MEMOX.CO.ID – Menjadi sekolah adiwiyata merupakan harapan setiap sekolah di Indonesia. Akan tetapi terkadang komponen dan standar sebagai sekolah adiwiyata yang dimiliki sekolah masih belum maksimal. Oleh karenanya, menjadi sekolah adiwiyata perlu persiapan yang maksimal.
Wali Kota Hadi Zainal Abidin mendorong seluruh sekolah untuk meraih Adiwiyata Provinsi. Untuk itu membutuhkan partisipasi semua pihak. Karena masalah lingkungan bukan hanya menjadi tanggungjawab pemerintah saja namun semua unsur elemen masyarakat harus turut serta berpartisipasi didalamnya.

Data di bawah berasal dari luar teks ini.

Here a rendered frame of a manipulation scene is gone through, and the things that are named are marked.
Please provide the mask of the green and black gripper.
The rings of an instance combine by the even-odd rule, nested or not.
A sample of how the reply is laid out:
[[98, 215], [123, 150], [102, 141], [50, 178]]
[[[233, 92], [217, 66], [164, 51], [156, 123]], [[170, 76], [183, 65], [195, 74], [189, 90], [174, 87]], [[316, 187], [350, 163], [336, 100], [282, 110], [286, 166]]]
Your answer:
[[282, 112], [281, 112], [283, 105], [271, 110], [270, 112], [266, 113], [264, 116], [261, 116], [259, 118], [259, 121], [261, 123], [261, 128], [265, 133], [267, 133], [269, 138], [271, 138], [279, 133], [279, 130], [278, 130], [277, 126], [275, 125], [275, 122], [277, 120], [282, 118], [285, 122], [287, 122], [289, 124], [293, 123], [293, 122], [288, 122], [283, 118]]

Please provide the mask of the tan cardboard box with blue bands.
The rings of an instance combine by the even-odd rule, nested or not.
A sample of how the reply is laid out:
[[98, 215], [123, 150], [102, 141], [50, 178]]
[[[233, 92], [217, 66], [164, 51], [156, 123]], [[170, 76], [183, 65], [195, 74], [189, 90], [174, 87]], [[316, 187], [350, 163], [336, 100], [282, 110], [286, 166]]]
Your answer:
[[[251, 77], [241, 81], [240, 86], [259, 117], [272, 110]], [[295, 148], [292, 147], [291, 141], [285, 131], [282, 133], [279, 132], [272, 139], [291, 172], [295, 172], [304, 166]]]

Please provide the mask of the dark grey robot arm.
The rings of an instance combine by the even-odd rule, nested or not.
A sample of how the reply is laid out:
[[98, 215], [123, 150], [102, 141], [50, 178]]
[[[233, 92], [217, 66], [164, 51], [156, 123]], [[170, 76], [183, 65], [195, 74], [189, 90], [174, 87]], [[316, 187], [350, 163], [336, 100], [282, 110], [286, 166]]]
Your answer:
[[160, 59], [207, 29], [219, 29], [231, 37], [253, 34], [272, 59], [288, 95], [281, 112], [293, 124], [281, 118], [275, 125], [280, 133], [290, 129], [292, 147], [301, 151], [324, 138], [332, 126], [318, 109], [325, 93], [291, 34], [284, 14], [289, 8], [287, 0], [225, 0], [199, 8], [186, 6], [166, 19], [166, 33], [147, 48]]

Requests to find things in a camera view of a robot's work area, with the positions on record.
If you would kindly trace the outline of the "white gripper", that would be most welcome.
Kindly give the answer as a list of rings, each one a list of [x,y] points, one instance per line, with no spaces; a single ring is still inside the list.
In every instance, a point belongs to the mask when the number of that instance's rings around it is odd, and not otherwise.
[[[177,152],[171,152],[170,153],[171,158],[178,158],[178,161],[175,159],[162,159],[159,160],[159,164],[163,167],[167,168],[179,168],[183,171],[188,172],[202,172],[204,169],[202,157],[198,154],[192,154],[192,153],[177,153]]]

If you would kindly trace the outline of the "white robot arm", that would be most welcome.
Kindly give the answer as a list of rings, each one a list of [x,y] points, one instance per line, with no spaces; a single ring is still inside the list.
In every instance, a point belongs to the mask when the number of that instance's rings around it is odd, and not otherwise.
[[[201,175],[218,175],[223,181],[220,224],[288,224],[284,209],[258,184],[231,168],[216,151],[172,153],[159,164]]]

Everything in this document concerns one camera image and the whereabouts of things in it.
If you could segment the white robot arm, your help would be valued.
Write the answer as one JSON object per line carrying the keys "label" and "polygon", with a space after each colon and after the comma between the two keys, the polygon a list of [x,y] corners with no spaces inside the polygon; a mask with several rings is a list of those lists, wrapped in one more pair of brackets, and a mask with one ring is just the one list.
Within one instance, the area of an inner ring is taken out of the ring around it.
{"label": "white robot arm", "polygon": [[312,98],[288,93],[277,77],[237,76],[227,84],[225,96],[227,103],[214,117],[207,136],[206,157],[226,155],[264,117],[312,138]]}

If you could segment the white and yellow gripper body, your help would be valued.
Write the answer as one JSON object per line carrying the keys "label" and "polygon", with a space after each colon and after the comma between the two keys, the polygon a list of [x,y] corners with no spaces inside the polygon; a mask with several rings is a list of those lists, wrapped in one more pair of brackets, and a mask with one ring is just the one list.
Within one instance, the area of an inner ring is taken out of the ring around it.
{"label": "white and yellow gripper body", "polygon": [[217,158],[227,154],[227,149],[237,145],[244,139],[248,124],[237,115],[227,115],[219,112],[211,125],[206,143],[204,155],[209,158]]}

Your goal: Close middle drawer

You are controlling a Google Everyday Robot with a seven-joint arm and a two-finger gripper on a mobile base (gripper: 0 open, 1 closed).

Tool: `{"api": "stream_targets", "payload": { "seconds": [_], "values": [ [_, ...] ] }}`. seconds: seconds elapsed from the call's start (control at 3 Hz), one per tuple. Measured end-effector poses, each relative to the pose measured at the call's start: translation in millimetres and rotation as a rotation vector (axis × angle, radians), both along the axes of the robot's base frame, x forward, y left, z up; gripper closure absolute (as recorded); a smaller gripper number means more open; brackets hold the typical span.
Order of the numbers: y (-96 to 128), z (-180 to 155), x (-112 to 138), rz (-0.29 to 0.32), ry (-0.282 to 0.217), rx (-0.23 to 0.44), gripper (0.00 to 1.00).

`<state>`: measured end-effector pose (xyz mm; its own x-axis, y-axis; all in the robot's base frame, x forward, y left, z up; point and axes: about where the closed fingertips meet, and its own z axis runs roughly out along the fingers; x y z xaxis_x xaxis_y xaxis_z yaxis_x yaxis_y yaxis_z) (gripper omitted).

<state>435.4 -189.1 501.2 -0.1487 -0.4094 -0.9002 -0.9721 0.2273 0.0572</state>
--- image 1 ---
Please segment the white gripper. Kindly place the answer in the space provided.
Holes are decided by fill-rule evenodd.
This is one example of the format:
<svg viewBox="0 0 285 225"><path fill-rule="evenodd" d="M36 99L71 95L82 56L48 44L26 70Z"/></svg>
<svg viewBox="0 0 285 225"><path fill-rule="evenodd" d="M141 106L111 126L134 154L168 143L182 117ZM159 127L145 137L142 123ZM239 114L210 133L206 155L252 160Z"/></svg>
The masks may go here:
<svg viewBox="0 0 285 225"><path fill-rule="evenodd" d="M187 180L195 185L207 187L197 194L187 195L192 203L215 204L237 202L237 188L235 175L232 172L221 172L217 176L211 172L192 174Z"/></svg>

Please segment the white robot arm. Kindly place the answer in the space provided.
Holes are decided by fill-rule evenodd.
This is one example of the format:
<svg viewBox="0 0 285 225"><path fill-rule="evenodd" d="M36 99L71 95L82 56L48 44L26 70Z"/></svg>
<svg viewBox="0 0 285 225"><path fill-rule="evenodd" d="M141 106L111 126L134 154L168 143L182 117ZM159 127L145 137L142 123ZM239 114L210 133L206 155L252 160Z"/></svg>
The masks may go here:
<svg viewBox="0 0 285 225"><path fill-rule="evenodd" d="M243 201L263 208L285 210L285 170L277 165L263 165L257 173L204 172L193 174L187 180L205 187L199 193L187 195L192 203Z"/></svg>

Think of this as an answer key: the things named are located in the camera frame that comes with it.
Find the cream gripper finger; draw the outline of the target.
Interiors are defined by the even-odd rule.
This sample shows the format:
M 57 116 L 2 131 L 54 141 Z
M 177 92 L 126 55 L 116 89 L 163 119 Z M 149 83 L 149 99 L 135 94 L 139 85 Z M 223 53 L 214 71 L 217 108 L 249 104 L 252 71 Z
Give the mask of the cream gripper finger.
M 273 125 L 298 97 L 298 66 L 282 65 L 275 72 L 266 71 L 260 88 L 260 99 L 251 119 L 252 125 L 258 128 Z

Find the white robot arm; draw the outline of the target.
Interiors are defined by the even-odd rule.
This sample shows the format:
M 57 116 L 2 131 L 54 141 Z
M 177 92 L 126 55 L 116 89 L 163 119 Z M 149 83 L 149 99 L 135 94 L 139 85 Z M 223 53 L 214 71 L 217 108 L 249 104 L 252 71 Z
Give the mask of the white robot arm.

“Sekolah Adiwiyata ini banyak keberhasilan yang diraih dan sudah dikembangkan dan saya berharap semua lembaga pendidikan di Kota Probolinggo mengutamakan dan mengedepankan untuk ikut serta berpartisipasi terhadap masalah lingkungan, termasuk juga masyarakat umumnya,” pungkasnya
Kepala Dinas Lingkungan Hidup (DLH), Kota Probolinggo, Retno Wandasari menjelaskan, untuk bisa maju ke tingkat Adiwiyata provinsi tidak mudah. Komponen untuk bisa meraih Adiwiyata meliputi beberapa hal menyangkut kebijakan berwawasan lingkungan, pelaksanaan kurikulum berbasis lingkungan, kegiatan lingkungan berbasis partisipatif dan pengelolaan sarana pendukung ramah lingkungan.
“Sekolah wajib melakukan tindakan konkret dalam upaya peduli dan ramah lingkungan,” ujar Retno Wandasari, Rabu 01/11).
Retno Wandasari mengatakan, untuk mewujudkan penerapan perilaku ramah lingkungan (PRLH) oleh warga sekolah yang bertanggungjawab dalam upaya pelestarian lingkungan hidup. Sehingga kualitas lingkungan hidup warga sekolah meningkat melalui Gerakan Peduli dan Berbudaya Lingkungan Hidup di Sekolah (GPBLHS).
“Kami memberikan wadah dan kesempatan sekolah-sekolah yang berstatus Adiwiyata kota untuk mengikuti seleksi Adiwiyata Provinsi Jawa Timur. Sehingga dapat meningkatkan statusnya menjadi sekolah Adiwiyata tingkat provinsi,” tandasnya.